À plusieurs égards (en particulier par les thèmes de l'avortement et de la stérilité, du roi lié à une terre gaste, mais aussi par le plan éclaté(?? mé kezaco) le long poème The New Creatures pourrait se lire comme une réécriture du célèbre Wasteland de T. S. Eliot. Les principales réflexions philosophiques que le cinéma inspire à Morrison dans le recueil The Lords l'amènent à reconsidérer la fameuse Allégorie de la Caverne (au début du livre VII de la République de Platon), pour en renverser le propos : le cinéma serait une « caverne » moderne où les contemporains de Morrison voudraient s'enfermer, s'enchainer, dans une tentative éperdue de fuir un réel trop douloureux.
Aborder Morrison dans un esprit «baba cool»selon lequel la beauté d'un poème viendrait de sa "spontanéité" ou de sa "sincérité" mène à l'incompréhension. Morrison n'écrit qu'exceptionnellement sous le coup de l'« inspiration », et il traite ces textes « spontanés » comme une première ébauche destinée à évaluation critique, modification, amélioration, mise en perspective.
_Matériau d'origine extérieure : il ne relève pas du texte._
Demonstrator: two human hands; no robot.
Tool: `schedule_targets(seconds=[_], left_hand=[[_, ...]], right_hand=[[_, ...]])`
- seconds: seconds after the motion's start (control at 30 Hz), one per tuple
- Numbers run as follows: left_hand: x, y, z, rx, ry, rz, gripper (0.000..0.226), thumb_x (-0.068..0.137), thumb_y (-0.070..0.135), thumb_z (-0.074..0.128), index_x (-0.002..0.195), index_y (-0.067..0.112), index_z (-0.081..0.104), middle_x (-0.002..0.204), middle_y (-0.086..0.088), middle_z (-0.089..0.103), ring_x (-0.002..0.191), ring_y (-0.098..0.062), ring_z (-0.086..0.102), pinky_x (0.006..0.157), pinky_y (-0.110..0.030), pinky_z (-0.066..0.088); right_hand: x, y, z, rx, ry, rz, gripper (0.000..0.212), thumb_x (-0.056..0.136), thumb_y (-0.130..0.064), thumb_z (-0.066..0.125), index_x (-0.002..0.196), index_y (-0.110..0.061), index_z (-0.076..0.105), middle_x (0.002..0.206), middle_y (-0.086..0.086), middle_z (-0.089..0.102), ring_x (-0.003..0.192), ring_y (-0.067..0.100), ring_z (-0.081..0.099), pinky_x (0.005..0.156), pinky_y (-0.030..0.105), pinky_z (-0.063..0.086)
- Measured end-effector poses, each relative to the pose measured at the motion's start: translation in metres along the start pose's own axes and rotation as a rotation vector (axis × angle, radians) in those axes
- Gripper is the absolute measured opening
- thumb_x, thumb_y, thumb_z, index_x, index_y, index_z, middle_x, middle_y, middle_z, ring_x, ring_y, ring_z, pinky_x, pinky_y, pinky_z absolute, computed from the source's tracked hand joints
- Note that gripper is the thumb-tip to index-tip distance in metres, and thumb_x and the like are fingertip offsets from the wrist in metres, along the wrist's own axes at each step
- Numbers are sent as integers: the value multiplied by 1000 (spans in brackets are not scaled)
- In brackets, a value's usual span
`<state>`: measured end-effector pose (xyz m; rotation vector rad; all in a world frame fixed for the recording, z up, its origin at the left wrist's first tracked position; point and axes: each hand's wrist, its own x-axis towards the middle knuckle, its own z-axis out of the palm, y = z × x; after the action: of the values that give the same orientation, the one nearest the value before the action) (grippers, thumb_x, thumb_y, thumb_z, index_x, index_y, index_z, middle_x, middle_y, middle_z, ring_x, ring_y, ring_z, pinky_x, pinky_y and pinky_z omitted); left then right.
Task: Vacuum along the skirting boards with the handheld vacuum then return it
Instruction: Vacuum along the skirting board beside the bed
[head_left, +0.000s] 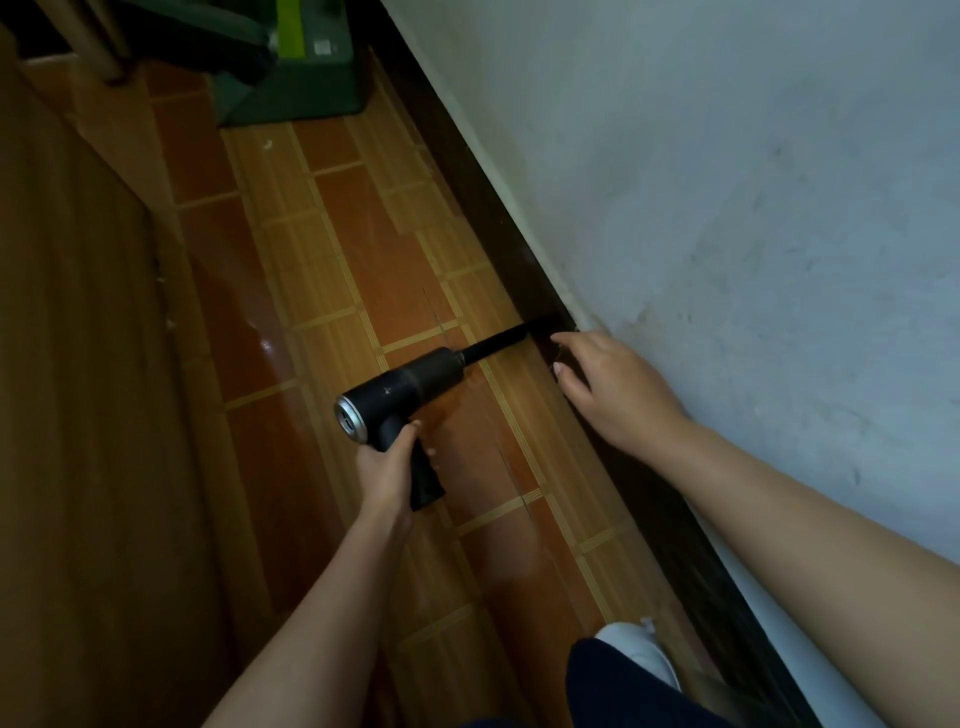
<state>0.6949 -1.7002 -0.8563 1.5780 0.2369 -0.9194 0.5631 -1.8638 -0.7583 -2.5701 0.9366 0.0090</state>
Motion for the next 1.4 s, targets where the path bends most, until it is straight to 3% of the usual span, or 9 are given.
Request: schedule_targets(seconds=[0.17, 0.3, 0.43, 0.53, 0.63, 0.83, 1.0, 1.2, 1.4], left_hand=[[5, 11, -3, -43, -13, 35, 33, 90, 17, 59, 118, 2, 54, 76, -5, 60, 64, -17, 58, 60, -29, 49], [4, 24, -8, -88, -28, 13, 17, 95, 28, 49, 101, 15, 57, 80, -4, 63, 67, -15, 60, 57, -25, 48], [2, 34, -13, -127, -75, 9, 29, 96, 37, 38, 98, 17, 58, 89, -8, 62, 81, -23, 58, 74, -35, 48], [-1, 43, -15, -145, -46, 25, 20, 96, 30, 36, 95, 20, 53, 97, -6, 59, 100, -24, 53, 92, -42, 42], [-4, 52, -14, -129, -67, 63, 18, 96, 24, 34, 91, 20, 52, 95, -3, 58, 100, -20, 51, 90, -38, 39], [-2, 60, -12, 20, -112, 116, 21, 97, 27, 36, 98, 24, 58, 108, 4, 61, 110, -14, 53, 98, -39, 38], [-3, 65, -10, 57, -100, 99, 27, 95, 23, 38, 110, 14, 59, 120, -5, 61, 115, -14, 52, 100, -39, 37], [-6, 67, -13, 145, -146, 95, 33, 93, 22, 40, 117, 10, 59, 124, -4, 59, 119, -16, 50, 101, -39, 35], [-1, 76, -20, 141, -43, 152, 36, 98, 14, 36, 130, 20, 52, 127, -3, 59, 112, -16, 53, 97, -37, 37]], right_hand=[[9, -1, 10, 19, 17, 38, 42, 99, -27, 39, 139, -13, 40, 137, 5, 49, 124, 18, 46, 97, 29, 40], [14, -11, 17, 56, -22, 64, 46, 99, -26, 40, 142, -12, 34, 143, 5, 40, 128, 19, 42, 102, 29, 36], [26, -30, 21, 121, -72, 68, 47, 98, -27, 42, 141, -11, 35, 143, 6, 38, 125, 19, 42, 100, 30, 38], [35, -46, 25, 225, -107, 89, 40, 97, -29, 43, 134, -13, 46, 133, 5, 48, 114, 20, 51, 92, 32, 43], [39, -57, 30, 296, -186, 76, 37, 96, -32, 45, 128, -17, 53, 125, 4, 56, 117, 20, 50, 95, 34, 43], [34, -81, 32, 447, -324, 49, 36, 96, -35, 47, 124, -15, 58, 119, 3, 62, 108, 15, 56, 79, 25, 39], [32, -96, 32, 569, -331, 94, 39, 89, -37, 58, 116, -8, 57, 98, 2, 61, 88, 13, 58, 68, 17, 44], [31, -100, 38, 625, -397, 197, 34, 86, -31, 60, 110, -9, 51, 104, 9, 61, 95, 22, 61, 86, 40, 51], [23, -94, 33, 626, -431, 208, 32, 94, -25, 48, 117, -5, 37, 84, 3, 46, 71, 14, 47, 58, 24, 37]])
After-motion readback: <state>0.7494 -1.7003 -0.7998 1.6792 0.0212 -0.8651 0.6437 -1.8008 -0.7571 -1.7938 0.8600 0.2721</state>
Tous les poèmes de Morrison relèvent d'un dispositif minutieux : chaque mot, et probablement même chaque caractère imprimé, trouve une place soigneusement calculée par rapport à tous les autres. Cette place n'est d'ailleurs retenue que « en attente de mieux » (ainsi Celebration Of The Lizard connut-il une genèse d'au moins trois ans, les premières esquisses datant de 1965 et le texte définitif n'étant publié qu'en 1968 à l'intérieur de la pochette de l'album Waiting For The Sun- d'où le très faible nombre de textes publiés du vivant de l'auteur.